> [WHAT IS BEING ASKED]
What follows is a set of records; give them all back exactly.

RECORDS PROVIDED Start Marker

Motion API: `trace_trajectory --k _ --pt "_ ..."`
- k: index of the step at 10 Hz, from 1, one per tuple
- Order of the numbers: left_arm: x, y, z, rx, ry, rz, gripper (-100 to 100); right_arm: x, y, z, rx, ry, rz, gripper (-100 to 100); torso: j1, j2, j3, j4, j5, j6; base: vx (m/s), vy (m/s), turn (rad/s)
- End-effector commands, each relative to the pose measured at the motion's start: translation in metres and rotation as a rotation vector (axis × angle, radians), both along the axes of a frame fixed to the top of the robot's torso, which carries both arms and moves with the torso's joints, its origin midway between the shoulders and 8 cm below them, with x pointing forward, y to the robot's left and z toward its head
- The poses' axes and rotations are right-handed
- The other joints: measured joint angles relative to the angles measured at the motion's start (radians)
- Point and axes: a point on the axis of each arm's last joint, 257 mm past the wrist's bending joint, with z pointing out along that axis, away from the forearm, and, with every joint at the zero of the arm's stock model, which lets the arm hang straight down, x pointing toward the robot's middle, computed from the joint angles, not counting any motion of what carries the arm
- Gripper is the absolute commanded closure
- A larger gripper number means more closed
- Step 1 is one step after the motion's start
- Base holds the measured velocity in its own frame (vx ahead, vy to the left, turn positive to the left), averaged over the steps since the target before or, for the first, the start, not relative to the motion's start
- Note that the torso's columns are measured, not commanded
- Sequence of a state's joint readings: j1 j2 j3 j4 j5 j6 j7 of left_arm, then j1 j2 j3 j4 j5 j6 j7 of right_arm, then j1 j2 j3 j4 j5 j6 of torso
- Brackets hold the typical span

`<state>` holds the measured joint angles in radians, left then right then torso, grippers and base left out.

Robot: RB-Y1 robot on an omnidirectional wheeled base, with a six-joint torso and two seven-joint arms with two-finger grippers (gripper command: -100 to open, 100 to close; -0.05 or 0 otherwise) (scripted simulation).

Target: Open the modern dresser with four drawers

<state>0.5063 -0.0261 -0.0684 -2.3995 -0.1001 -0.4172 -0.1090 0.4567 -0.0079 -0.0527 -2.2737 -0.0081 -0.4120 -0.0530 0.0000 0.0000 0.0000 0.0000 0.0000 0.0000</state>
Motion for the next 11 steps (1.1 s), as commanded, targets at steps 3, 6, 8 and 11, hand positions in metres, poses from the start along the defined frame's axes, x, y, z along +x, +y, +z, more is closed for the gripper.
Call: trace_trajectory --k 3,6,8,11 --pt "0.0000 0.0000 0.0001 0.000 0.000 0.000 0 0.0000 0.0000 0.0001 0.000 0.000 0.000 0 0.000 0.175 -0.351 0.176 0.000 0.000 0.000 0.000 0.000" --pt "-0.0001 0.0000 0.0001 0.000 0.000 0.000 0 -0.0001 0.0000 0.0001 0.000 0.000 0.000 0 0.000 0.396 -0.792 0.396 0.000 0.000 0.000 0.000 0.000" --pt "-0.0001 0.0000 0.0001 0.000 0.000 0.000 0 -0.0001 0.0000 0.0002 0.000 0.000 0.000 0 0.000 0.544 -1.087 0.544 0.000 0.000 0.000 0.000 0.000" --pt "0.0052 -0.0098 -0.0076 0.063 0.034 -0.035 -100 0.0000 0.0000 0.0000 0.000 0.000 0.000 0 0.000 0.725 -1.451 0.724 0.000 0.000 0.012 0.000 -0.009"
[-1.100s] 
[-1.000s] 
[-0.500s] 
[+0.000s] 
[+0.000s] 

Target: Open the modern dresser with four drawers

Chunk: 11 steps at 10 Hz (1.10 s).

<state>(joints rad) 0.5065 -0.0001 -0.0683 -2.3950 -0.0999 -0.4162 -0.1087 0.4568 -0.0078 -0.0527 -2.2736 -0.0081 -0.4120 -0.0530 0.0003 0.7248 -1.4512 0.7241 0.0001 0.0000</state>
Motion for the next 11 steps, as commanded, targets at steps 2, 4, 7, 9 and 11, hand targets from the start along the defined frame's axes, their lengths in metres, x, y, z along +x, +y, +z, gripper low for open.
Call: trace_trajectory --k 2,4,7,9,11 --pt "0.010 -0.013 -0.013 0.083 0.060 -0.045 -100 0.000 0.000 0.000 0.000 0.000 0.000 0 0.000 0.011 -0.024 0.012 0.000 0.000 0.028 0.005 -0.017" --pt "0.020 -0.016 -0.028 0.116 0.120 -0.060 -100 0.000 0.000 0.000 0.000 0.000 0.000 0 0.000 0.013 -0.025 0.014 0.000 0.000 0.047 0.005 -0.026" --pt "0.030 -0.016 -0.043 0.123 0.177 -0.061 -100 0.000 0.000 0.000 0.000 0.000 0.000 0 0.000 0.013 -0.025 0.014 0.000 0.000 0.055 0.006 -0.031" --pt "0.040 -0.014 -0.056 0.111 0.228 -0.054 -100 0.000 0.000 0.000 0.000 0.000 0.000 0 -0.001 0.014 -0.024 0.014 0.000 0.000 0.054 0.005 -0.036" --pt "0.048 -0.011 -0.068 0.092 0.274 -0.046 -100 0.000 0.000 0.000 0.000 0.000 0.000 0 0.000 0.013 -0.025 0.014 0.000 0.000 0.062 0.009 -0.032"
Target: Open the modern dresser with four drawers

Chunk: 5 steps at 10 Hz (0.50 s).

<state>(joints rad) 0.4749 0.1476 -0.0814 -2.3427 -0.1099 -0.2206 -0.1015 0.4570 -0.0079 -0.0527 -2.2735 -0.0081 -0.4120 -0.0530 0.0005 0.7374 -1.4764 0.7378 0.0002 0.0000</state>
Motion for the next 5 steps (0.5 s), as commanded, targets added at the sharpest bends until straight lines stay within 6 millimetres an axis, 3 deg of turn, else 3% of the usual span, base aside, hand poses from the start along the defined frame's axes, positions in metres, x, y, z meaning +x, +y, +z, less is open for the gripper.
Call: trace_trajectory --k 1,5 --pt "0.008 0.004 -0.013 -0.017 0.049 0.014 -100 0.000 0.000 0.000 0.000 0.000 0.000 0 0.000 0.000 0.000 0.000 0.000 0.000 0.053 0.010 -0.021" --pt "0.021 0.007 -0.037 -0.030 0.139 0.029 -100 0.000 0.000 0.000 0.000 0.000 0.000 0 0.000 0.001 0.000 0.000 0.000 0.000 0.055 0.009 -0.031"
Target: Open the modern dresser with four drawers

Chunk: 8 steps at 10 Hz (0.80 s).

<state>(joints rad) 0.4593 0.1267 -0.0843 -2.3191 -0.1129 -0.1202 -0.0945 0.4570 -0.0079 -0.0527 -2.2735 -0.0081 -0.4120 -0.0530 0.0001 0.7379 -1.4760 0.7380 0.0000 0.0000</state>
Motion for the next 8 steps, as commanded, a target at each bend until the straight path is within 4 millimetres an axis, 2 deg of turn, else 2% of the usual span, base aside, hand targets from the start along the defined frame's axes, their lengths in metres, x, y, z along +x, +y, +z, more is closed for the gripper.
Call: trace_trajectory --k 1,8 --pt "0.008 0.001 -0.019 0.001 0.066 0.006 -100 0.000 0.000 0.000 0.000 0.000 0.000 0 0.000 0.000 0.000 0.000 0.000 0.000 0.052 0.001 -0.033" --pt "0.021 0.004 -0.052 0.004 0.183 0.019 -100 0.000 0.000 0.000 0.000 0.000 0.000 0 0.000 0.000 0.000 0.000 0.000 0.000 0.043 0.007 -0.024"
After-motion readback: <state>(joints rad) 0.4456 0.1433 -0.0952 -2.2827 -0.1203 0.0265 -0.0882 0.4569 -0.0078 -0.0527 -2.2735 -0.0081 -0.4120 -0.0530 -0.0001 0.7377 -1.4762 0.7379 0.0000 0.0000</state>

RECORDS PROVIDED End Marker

> [WRITTEN RESPONSE]
Motion API: `trace_trajectory --k _ --pt "_ ..."`
- k: index of the step at 10 Hz, from 1, one per tuple
- Order of the numbers: left_arm: x, y, z, rx, ry, rz, gripper (-100 to 100); right_arm: x, y, z, rx, ry, rz, gripper (-100 to 100); torso: j1, j2, j3, j4, j5, j6; base: vx (m/s), vy (m/s), turn (rad/s)
- End-effector commands, each relative to the pose measured at the motion's start: translation in metres and rotation as a rotation vector (axis × angle, radians), both along the axes of a frame fixed to the top of the robot's torso, which carries both arms and moves with the torso's joints, its origin midway between the shoulders and 8 cm below them, with x pointing forward, y to the robot's left and z toward its head
- The poses' axes and rotations are right-handed
- The other joints: measured joint angles relative to the angles measured at the motion's start (radians)
- Point and axes: a point on the axis of each arm's last joint, 257 mm past the wrist's bending joint, with z pointing out along that axis, away from the forearm, and, with every joint at the zero of the arm's stock model, which lets the arm hang straight down, x pointing toward the robot's middle, computed from the joint angles, not counting any motion of what carries the arm
- Gripper is the absolute commanded closure
- A larger gripper number means more closed
- Step 1 is one step after the motion's start
- Base holds the measured velocity in its own frame (vx ahead, vy to the left, turn positive to the left), averaged over the steps since the target before or, for the first, the start, not relative to the motion's start
- Note that the torso's columns are measured, not commanded
- Sequence of a state's joint readings: j1 j2 j3 j4 j5 j6 j7 of left_arm, then j1 j2 j3 j4 j5 j6 j7 of right_arm, then j1 j2 j3 j4 j5 j6 of torso
- Brackets hold the typical span

`<state>` holds the measured joint angles in radians, left then right then torso, grippers and base left out.

Robot: RB-Y1 robot on an omnidirectional wheeled base, with a six-joint torso and two seven-joint arms with two-finger grippers (gripper command: -100 to open, 100 to close; -0.05 or 0 otherwise) (scripted simulation).

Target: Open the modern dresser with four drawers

<state>0.5063 -0.0261 -0.0684 -2.3995 -0.1001 -0.4172 -0.1090 0.4567 -0.0079 -0.0527 -2.2737 -0.0081 -0.4120 -0.0530 0.0000 0.0000 0.0000 0.0000 0.0000 0.0000</state>
Motion for the next 11 steps (1.1 s), as commanded, targets at steps 3, 6, 8 and 11, hand positions in metres, poses from the start along the defined frame's axes, x, y, z along +x, +y, +z, more is closed for the gripper.
Call: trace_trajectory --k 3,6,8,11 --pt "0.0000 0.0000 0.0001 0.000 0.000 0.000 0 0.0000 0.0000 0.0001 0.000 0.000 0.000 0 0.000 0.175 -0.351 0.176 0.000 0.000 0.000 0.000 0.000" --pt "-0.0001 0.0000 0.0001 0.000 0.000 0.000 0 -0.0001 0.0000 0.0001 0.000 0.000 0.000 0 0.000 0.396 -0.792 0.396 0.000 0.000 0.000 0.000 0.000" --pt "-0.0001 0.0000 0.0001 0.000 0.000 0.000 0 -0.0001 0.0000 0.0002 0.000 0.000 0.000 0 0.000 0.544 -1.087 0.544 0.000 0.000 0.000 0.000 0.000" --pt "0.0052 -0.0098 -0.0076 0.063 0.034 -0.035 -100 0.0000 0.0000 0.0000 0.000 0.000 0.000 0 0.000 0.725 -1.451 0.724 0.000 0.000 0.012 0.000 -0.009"
[-1.100s] 
[-1.000s] 
[-0.500s] 
[+0.000s] 
[+0.000s] 

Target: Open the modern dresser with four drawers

Chunk: 11 steps at 10 Hz (1.10 s).

<state>(joints rad) 0.5065 -0.0001 -0.0683 -2.3950 -0.0999 -0.4162 -0.1087 0.4568 -0.0078 -0.0527 -2.2736 -0.0081 -0.4120 -0.0530 0.0003 0.7248 -1.4512 0.7241 0.0001 0.0000</state>
Motion for the next 11 steps, as commanded, targets at steps 2, 4, 7, 9 and 11, hand targets from the start along the defined frame's axes, their lengths in metres, x, y, z along +x, +y, +z, gripper low for open.
Call: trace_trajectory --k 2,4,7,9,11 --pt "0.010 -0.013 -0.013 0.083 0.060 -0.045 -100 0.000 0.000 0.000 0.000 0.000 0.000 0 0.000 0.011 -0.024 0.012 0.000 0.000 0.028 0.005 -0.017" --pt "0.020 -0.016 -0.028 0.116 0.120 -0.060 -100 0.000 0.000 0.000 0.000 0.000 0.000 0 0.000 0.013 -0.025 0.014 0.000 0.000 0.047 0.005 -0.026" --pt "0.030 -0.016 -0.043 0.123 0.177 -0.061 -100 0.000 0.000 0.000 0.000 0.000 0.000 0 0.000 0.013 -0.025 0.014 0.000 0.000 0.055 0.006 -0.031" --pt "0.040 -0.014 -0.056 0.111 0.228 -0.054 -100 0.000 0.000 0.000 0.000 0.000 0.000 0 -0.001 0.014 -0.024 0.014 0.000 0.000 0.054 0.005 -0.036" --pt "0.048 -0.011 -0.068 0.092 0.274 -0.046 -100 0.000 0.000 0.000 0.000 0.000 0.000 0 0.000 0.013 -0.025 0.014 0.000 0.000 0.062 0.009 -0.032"
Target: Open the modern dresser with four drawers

Chunk: 5 steps at 10 Hz (0.50 s).

<state>(joints rad) 0.4749 0.1476 -0.0814 -2.3427 -0.1099 -0.2206 -0.1015 0.4570 -0.0079 -0.0527 -2.2735 -0.0081 -0.4120 -0.0530 0.0005 0.7374 -1.4764 0.7378 0.0002 0.0000</state>
Motion for the next 5 steps (0.5 s), as commanded, targets added at the sharpest bends until straight lines stay within 6 millimetres an axis, 3 deg of turn, else 3% of the usual span, base aside, hand poses from the start along the defined frame's axes, positions in metres, x, y, z meaning +x, +y, +z, less is open for the gripper.
Call: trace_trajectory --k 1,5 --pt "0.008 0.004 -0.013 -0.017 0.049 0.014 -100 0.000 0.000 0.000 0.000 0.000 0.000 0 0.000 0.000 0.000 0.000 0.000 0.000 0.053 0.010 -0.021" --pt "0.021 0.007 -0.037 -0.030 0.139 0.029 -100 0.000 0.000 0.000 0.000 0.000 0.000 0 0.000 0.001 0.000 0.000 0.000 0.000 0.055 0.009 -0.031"
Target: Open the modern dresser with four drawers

Chunk: 8 steps at 10 Hz (0.80 s).

<state>(joints rad) 0.4593 0.1267 -0.0843 -2.3191 -0.1129 -0.1202 -0.0945 0.4570 -0.0079 -0.0527 -2.2735 -0.0081 -0.4120 -0.0530 0.0001 0.7379 -1.4760 0.7380 0.0000 0.0000</state>
Motion for the next 8 steps, as commanded, a target at each bend until the straight path is within 4 millimetres an axis, 2 deg of turn, else 2% of the usual span, base aside, hand targets from the start along the defined frame's axes, their lengths in metres, x, y, z along +x, +y, +z, more is closed for the gripper.
Call: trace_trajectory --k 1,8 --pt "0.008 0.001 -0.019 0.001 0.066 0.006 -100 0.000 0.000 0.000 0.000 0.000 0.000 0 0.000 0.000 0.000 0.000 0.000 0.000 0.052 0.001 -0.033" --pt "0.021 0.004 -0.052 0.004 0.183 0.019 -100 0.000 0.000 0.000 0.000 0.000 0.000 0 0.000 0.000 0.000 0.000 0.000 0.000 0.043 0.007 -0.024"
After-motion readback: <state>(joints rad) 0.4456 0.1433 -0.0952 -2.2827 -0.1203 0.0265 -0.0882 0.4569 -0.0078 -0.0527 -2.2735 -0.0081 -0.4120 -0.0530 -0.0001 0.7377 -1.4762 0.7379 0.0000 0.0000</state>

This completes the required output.